**WHAT THE TASK ASKS**
Among the entries below, only the lines starting at the one with "(366, 189) to (348, 94): 138" and ending at the one with "(157, 268): 50", both included, are to be printed exactly.

**STUDY MATERIAL**
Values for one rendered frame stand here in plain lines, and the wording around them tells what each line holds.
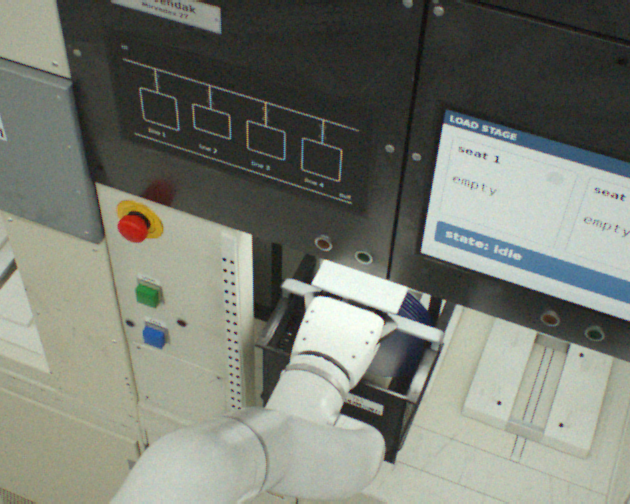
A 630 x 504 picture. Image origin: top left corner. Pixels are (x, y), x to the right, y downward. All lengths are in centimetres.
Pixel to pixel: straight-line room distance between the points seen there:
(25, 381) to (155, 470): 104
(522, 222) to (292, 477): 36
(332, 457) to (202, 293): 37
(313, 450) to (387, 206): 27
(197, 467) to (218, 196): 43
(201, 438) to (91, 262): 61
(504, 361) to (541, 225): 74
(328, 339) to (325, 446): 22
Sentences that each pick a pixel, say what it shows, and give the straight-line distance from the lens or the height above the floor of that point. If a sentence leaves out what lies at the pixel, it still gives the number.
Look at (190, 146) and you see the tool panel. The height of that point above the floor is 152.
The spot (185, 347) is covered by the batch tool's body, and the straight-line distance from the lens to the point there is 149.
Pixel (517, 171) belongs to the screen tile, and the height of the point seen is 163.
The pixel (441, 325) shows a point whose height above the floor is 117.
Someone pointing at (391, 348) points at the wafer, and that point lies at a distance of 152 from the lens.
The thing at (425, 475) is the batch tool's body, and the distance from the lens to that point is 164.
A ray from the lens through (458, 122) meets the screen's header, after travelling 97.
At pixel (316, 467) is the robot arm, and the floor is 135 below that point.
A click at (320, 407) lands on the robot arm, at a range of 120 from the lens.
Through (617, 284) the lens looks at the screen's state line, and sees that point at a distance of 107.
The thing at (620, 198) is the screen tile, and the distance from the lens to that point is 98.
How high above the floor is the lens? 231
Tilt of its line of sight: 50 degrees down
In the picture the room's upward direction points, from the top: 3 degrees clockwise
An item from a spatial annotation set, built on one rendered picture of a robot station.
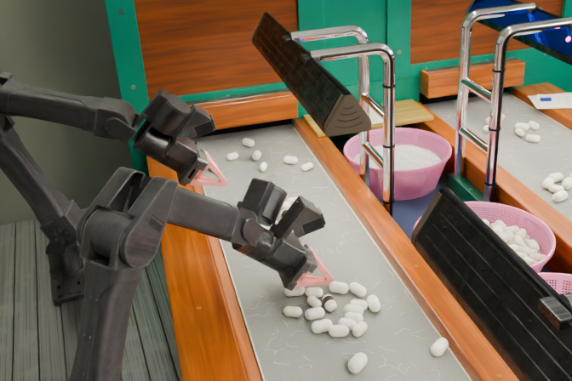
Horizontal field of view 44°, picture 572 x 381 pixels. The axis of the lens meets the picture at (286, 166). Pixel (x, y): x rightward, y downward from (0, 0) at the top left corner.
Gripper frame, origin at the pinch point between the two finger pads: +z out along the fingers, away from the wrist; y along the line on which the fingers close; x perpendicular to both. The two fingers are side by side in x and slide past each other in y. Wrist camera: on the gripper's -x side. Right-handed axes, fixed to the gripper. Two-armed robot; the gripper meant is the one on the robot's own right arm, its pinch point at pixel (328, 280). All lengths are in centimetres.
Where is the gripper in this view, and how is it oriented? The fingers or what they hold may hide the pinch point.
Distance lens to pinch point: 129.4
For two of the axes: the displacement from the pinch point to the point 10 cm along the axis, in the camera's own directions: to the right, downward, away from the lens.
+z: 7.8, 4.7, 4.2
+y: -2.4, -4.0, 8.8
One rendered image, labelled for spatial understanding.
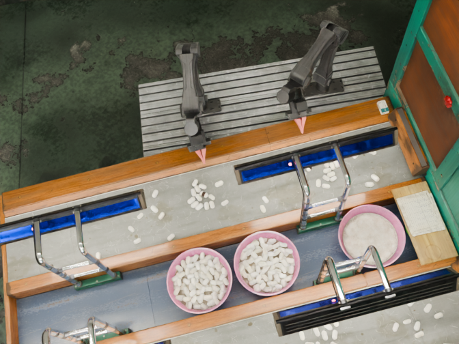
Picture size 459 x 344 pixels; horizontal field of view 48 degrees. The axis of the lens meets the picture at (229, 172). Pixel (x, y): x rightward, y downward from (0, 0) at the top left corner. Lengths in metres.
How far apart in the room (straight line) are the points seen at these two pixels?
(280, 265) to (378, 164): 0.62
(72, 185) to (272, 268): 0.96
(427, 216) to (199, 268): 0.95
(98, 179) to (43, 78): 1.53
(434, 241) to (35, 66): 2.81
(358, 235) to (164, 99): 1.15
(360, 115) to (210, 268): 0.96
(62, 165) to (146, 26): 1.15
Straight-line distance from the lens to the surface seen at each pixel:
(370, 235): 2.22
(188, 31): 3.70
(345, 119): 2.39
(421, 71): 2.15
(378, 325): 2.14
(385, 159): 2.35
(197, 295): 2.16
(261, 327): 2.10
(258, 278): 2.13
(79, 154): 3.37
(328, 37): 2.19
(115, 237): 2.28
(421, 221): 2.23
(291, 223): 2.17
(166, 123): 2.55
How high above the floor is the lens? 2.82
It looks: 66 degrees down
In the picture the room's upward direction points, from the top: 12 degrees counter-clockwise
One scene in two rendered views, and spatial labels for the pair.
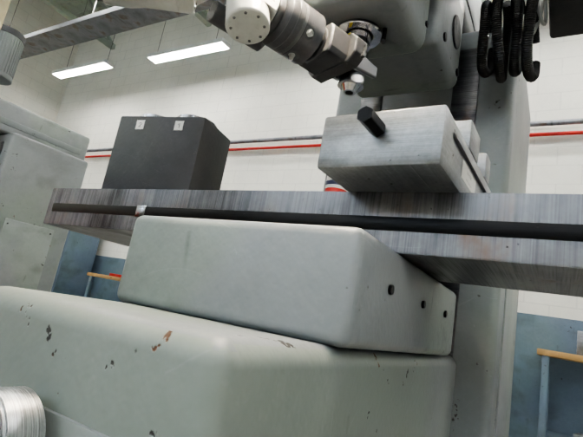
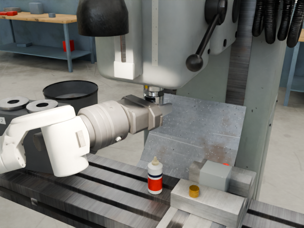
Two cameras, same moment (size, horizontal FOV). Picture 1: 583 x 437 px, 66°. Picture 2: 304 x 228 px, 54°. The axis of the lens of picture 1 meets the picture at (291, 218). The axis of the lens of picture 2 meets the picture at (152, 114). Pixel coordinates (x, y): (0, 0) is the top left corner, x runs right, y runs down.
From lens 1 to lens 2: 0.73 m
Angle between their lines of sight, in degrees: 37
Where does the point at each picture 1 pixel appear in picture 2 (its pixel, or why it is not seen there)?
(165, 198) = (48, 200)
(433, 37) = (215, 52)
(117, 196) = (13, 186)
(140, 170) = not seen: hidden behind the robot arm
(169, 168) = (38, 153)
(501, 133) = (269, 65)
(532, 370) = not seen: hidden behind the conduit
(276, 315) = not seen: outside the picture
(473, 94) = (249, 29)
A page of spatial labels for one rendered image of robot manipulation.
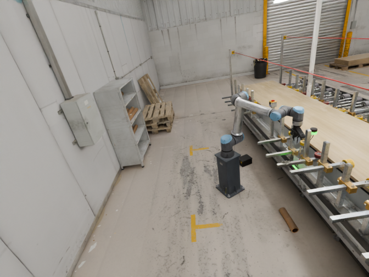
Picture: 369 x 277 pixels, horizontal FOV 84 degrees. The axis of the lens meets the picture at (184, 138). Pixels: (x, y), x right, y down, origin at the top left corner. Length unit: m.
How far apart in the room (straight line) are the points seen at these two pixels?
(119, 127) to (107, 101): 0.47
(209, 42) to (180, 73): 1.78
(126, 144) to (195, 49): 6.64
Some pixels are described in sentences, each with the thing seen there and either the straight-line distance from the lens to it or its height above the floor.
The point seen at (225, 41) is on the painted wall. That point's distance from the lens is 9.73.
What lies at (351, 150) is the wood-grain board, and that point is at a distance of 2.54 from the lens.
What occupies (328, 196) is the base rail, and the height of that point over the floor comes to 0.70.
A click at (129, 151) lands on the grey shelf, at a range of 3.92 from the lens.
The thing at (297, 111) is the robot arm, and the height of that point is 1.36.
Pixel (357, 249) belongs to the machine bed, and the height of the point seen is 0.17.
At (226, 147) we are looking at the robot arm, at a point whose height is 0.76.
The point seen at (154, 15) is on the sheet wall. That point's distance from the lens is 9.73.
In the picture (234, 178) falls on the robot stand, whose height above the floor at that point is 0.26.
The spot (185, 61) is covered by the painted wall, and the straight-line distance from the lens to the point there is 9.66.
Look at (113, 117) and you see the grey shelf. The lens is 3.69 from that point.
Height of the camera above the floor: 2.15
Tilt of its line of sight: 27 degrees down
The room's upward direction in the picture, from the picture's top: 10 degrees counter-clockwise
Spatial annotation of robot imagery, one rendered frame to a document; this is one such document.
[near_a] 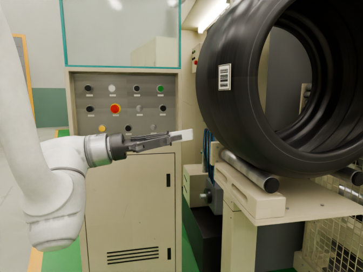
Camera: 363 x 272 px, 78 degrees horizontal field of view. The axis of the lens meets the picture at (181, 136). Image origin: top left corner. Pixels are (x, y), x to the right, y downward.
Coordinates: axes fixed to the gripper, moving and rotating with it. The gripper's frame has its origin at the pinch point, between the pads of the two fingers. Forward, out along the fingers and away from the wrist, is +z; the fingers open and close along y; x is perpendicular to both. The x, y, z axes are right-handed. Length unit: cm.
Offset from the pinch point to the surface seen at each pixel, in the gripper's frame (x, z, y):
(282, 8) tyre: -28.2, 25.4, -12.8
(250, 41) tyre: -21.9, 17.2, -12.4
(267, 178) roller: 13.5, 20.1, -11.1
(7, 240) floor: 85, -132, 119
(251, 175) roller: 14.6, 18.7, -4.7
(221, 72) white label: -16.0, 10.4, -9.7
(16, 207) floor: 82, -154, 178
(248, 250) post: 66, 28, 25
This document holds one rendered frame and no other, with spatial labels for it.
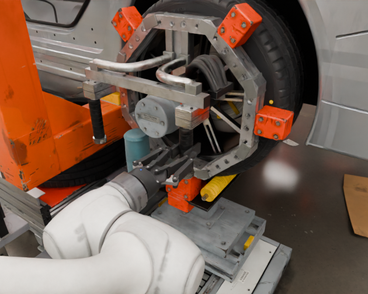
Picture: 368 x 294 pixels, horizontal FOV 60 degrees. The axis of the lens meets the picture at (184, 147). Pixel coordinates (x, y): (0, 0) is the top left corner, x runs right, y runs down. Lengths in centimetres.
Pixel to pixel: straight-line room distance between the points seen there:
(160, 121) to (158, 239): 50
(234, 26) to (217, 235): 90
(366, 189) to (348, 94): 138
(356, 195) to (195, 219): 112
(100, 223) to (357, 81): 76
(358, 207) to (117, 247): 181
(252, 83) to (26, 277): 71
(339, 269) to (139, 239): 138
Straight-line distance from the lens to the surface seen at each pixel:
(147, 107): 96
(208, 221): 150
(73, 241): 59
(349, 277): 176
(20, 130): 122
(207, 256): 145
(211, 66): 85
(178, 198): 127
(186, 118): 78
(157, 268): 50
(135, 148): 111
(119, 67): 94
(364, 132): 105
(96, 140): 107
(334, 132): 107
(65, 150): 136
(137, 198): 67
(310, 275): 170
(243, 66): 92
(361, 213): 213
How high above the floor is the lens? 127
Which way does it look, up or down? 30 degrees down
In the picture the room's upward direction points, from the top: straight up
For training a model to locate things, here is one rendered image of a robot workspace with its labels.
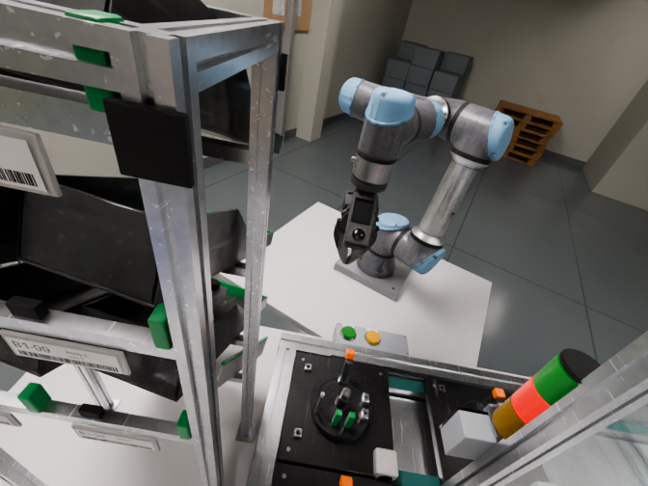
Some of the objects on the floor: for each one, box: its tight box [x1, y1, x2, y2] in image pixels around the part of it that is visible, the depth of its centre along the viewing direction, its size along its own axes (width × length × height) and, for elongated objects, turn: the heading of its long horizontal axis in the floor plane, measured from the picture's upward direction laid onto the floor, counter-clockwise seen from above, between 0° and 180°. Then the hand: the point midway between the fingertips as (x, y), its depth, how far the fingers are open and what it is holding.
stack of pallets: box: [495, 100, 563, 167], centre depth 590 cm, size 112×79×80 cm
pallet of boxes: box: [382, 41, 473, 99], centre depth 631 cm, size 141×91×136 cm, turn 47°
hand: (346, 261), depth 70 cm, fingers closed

**EXERCISE RESULT**
(366, 189) to (348, 94): 138
(356, 195) to (195, 219): 112
(100, 223) to (357, 81): 76
(358, 207) to (117, 247): 181
(252, 83) to (26, 277): 71
(339, 269) to (139, 239): 138
Straight-line distance from the lens to the surface seen at each pixel:
(147, 107): 96
(208, 221): 150
(73, 241): 59
(349, 277): 176
(20, 130): 122
(207, 256): 145
(211, 66): 85
(178, 198): 127
(186, 118): 78
(157, 268): 50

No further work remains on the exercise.